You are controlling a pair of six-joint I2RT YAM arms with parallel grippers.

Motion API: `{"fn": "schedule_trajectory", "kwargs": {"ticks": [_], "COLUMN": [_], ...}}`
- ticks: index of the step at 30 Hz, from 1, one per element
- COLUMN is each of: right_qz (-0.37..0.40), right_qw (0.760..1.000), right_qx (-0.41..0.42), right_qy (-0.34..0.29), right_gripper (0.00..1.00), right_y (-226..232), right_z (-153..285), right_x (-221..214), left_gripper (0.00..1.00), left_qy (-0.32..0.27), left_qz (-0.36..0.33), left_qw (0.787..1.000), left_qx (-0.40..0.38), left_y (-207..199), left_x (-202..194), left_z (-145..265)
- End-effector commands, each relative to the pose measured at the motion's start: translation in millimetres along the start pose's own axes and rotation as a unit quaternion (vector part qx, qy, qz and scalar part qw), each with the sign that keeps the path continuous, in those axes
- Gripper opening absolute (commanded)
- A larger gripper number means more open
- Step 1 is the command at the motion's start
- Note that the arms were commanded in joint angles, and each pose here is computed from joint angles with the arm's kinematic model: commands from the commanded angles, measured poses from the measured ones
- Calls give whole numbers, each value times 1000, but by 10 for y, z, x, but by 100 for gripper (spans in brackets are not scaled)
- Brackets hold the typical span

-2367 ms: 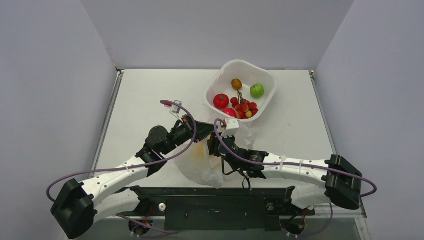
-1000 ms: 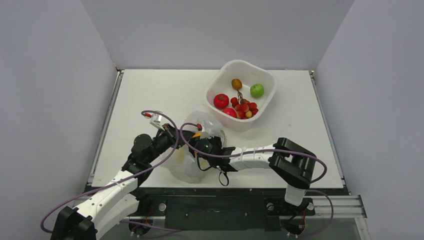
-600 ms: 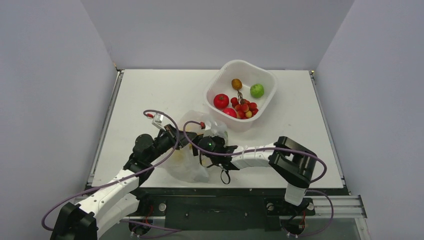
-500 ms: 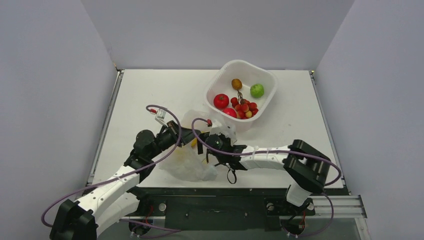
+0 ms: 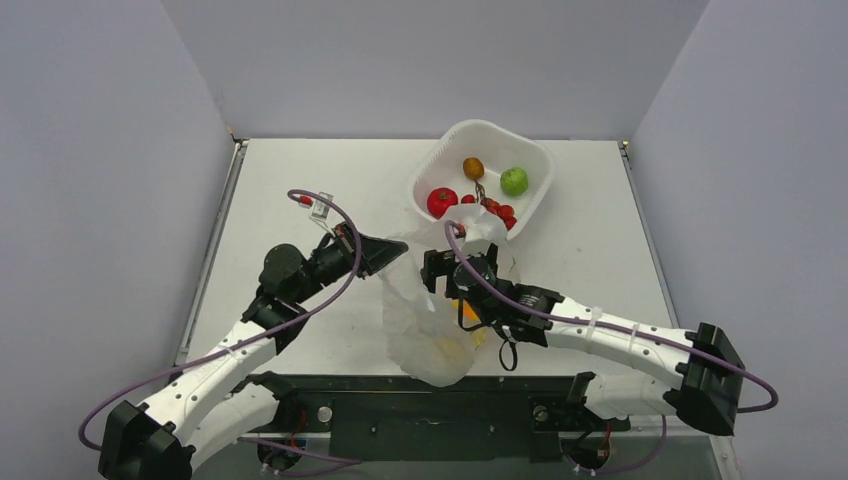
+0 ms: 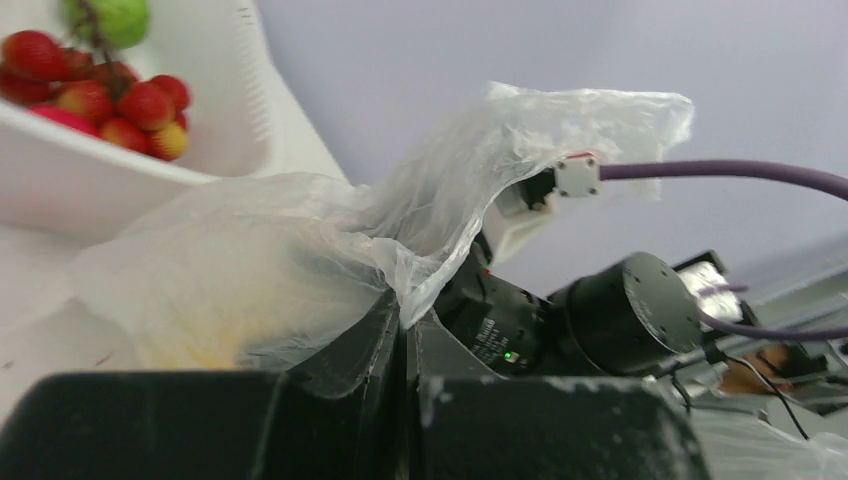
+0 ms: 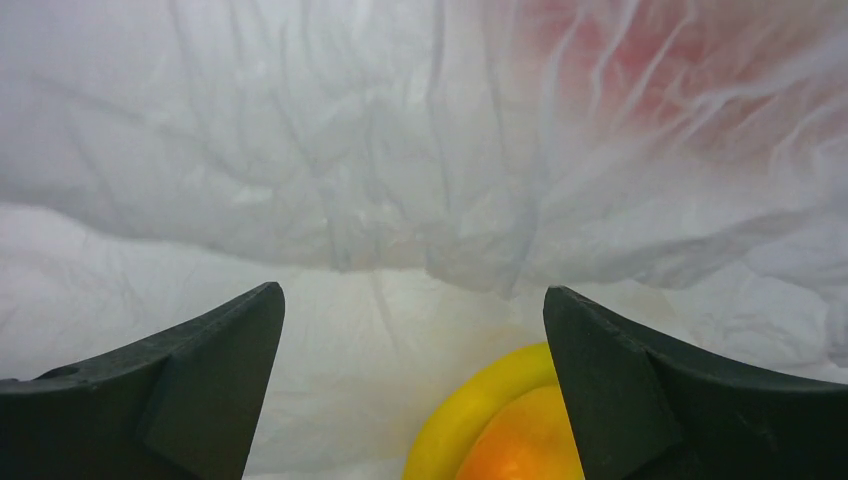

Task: Take the fake fruits out of the plastic bag

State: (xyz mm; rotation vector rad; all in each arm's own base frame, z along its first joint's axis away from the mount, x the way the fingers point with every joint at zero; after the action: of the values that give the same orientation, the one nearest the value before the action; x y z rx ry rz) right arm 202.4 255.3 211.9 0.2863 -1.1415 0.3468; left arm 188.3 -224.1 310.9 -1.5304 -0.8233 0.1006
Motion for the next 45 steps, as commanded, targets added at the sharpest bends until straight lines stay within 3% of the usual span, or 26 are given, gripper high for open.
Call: {"fn": "schedule_trajectory", "kwargs": {"ticks": [1, 8, 26, 37, 41, 45], "right_qz": [27, 43, 31, 4, 13, 23], "right_qw": [999, 988, 970, 969, 969, 973], "right_qx": [-2, -76, -151, -98, -96, -77], "right_qy": [45, 124, 189, 225, 226, 216], "right_gripper": [98, 98, 94, 74, 74, 63], "right_y": [76, 25, -233, -55, -54, -9], "right_z": [-175, -442, -92, -315, -359, -394], "right_x": [-221, -767, -1312, -1591, -1618, -1596], "left_gripper": [0, 0, 0, 0, 0, 0], "left_qy": [-23, 2, -2, 2, 2, 2], "left_qz": [-11, 17, 8, 9, 7, 7], "left_qw": [997, 992, 991, 991, 991, 990], "left_qx": [73, 124, 134, 135, 137, 139], "left_y": [410, 975, 1010, 1012, 1003, 1014], "left_x": [95, -178, -190, -185, -183, -195], "left_z": [111, 301, 342, 321, 329, 346]}}
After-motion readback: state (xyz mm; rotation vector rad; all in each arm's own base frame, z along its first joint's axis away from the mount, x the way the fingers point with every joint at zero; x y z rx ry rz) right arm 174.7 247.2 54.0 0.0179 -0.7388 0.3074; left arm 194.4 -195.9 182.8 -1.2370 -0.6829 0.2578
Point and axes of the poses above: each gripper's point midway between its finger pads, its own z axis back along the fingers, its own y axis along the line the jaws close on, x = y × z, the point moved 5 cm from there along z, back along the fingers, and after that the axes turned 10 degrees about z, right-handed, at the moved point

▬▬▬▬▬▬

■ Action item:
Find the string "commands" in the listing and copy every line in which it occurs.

■ Written answer:
- End-effector commands, each relative to the pose measured at the motion's start: translation in millimetres along the start pose's own axes and rotation as a unit quaternion (vector part qx, qy, qz and scalar part qw), each with the sign that keeps the path continuous, in those axes
- Note that the arms were commanded in joint angles, and each pose here is computed from joint angles with the arm's kinematic model: commands from the commanded angles, measured poses from the measured ones

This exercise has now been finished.